- _AIM OF THE EXERCISE_
Below are some records. Print exactly the lines between the one holding "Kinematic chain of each" and the one holding "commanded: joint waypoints", inclusive, and nothing else.

____ TASK MATERIAL

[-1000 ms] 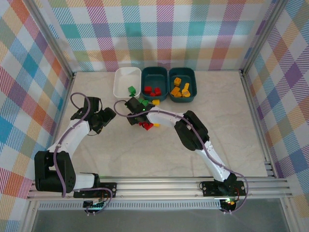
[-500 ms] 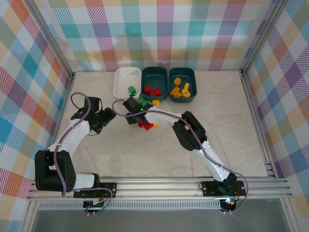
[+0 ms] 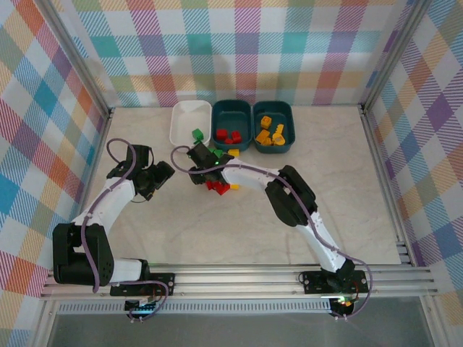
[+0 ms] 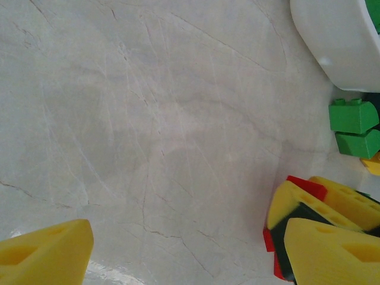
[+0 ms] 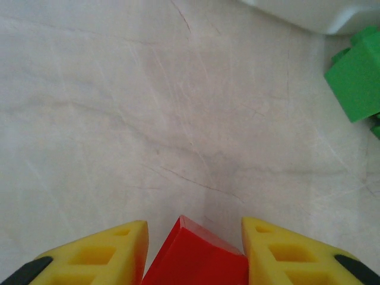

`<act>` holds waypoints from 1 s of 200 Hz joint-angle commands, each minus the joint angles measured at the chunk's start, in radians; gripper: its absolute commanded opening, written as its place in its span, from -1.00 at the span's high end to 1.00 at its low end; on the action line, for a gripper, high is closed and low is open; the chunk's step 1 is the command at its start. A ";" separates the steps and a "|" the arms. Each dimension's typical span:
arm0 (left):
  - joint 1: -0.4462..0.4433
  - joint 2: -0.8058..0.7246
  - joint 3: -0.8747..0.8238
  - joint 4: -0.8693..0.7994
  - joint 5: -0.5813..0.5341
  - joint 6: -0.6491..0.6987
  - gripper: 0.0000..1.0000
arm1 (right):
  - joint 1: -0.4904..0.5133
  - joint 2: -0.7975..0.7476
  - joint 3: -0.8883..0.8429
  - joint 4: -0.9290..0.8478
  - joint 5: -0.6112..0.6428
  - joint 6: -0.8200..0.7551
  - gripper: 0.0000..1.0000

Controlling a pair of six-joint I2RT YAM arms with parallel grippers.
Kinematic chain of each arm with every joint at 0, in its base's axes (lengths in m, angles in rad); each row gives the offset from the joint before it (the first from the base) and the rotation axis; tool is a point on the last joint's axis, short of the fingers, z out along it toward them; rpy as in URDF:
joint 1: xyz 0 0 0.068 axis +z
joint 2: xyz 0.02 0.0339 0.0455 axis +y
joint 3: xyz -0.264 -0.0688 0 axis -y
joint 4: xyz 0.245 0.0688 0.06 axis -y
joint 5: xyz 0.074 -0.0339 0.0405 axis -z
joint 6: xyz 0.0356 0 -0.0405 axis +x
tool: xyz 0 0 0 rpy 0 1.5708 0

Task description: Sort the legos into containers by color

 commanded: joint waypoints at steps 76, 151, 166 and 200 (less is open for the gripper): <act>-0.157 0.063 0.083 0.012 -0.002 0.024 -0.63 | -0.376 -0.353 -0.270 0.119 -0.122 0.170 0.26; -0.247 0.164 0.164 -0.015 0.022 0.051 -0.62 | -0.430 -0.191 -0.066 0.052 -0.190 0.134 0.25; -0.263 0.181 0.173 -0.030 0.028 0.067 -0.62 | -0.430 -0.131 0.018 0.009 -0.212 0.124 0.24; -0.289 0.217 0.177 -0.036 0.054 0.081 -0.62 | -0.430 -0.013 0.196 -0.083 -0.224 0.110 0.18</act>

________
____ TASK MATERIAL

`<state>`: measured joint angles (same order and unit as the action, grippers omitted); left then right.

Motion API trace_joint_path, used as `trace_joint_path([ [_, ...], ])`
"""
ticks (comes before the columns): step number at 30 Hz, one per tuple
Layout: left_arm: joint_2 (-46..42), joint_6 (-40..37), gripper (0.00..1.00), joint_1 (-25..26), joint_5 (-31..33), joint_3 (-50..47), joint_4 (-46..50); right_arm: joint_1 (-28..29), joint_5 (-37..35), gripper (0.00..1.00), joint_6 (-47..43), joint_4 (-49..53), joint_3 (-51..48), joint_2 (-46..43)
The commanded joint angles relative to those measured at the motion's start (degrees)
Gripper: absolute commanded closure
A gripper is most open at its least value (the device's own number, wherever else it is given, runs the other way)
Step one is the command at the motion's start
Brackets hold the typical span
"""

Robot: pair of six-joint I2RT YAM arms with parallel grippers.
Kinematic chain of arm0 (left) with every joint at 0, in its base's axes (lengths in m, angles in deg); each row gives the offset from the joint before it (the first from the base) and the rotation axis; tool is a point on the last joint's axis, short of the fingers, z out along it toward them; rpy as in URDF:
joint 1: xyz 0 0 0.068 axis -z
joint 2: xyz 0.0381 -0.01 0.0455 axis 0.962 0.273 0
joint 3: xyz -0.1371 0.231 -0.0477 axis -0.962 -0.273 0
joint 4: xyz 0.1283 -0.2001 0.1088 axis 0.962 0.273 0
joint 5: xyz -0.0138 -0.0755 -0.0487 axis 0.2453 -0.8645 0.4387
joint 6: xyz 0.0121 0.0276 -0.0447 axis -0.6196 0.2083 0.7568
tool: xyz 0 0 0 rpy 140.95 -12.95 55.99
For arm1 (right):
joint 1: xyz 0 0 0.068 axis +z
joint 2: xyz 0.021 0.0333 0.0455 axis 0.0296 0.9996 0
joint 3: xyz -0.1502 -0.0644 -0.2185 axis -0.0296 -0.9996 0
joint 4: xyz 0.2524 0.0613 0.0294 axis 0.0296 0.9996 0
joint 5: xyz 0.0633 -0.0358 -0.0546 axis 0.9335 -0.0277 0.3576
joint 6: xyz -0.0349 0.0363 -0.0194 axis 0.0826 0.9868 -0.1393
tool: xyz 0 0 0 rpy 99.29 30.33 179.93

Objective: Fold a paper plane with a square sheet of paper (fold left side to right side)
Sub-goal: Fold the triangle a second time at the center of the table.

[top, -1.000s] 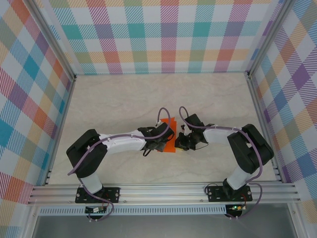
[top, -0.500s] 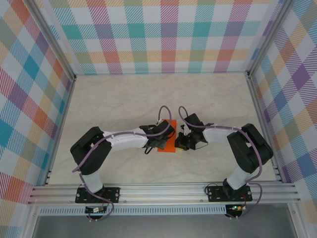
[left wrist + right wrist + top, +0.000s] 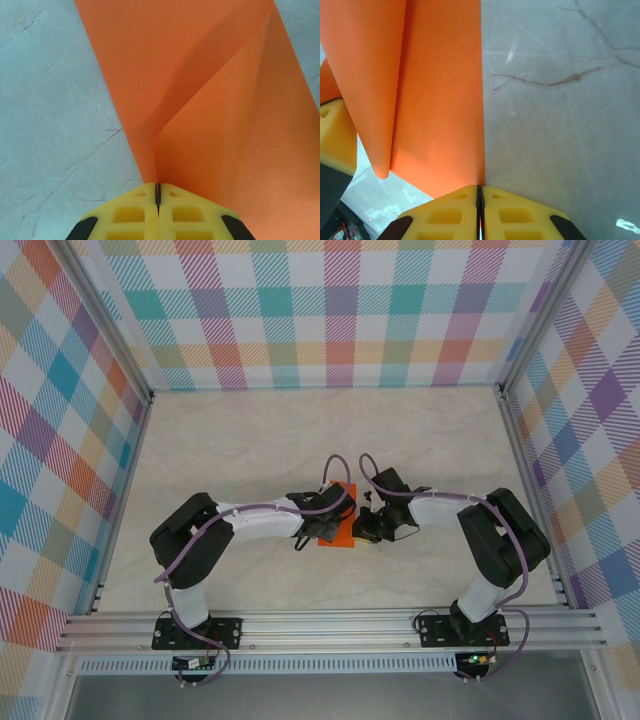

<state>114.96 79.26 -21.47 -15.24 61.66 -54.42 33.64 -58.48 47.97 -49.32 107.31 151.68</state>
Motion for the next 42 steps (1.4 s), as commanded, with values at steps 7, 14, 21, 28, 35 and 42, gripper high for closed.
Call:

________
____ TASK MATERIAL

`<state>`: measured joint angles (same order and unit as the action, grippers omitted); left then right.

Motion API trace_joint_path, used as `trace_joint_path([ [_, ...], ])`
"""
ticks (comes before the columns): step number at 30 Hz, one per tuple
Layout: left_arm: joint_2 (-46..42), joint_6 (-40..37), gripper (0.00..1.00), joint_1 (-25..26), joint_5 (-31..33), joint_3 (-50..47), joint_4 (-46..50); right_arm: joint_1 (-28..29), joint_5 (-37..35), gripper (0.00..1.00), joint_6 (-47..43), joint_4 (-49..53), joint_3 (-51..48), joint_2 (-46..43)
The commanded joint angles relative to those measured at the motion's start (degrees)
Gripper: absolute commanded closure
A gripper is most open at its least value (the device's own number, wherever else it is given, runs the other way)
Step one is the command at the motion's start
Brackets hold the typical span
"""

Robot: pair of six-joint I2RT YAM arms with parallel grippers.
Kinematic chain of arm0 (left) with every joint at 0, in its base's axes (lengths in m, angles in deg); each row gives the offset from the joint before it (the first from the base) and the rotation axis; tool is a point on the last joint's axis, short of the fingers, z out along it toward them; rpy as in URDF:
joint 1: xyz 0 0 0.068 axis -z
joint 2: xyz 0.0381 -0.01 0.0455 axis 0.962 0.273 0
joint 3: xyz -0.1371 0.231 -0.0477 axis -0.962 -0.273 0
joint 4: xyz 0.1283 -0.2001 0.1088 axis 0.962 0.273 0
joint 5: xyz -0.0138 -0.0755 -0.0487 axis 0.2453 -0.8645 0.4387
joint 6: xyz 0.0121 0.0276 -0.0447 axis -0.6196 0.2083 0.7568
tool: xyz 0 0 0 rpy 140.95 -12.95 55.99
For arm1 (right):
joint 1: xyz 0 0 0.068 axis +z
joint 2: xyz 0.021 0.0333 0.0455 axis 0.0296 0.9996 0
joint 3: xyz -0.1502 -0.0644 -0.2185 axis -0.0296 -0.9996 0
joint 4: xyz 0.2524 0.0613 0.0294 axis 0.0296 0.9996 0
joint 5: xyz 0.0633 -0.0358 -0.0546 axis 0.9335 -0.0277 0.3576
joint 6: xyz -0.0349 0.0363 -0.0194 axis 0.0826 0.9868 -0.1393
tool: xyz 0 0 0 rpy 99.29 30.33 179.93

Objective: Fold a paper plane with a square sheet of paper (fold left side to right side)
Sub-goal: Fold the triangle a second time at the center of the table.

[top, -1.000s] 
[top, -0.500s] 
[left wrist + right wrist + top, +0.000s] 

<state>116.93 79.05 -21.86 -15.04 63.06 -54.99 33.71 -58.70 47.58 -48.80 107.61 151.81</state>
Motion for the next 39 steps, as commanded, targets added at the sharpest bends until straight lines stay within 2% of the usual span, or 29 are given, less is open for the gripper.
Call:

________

- _WRITTEN RESPONSE_
Kinematic chain of each arm with every joint at 0, in its base's axes (lengths in m, angles in rad); each row gives the offset from the joint before it (the first from the base) and the rotation axis; tool is a point on the last joint's axis, short of the fingers, z out along it toward them; rpy as in URDF:
joint 1: xyz 0 0 0.068 axis +z
joint 2: xyz 0.02 0.0339 0.0455 axis +y
joint 3: xyz -0.264 -0.0688 0 axis -y
joint 4: xyz 0.245 0.0688 0.06 axis -y
joint 5: xyz 0.074 -0.0339 0.0405 axis -z
joint 6: xyz 0.0356 0 -0.0405 axis +x
tool: xyz 0 0 0 rpy 0 1.5708 0

Task description: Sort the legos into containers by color

 commanded: joint waypoints at steps 76, 151, 166 and 200 (less is open for the gripper): <act>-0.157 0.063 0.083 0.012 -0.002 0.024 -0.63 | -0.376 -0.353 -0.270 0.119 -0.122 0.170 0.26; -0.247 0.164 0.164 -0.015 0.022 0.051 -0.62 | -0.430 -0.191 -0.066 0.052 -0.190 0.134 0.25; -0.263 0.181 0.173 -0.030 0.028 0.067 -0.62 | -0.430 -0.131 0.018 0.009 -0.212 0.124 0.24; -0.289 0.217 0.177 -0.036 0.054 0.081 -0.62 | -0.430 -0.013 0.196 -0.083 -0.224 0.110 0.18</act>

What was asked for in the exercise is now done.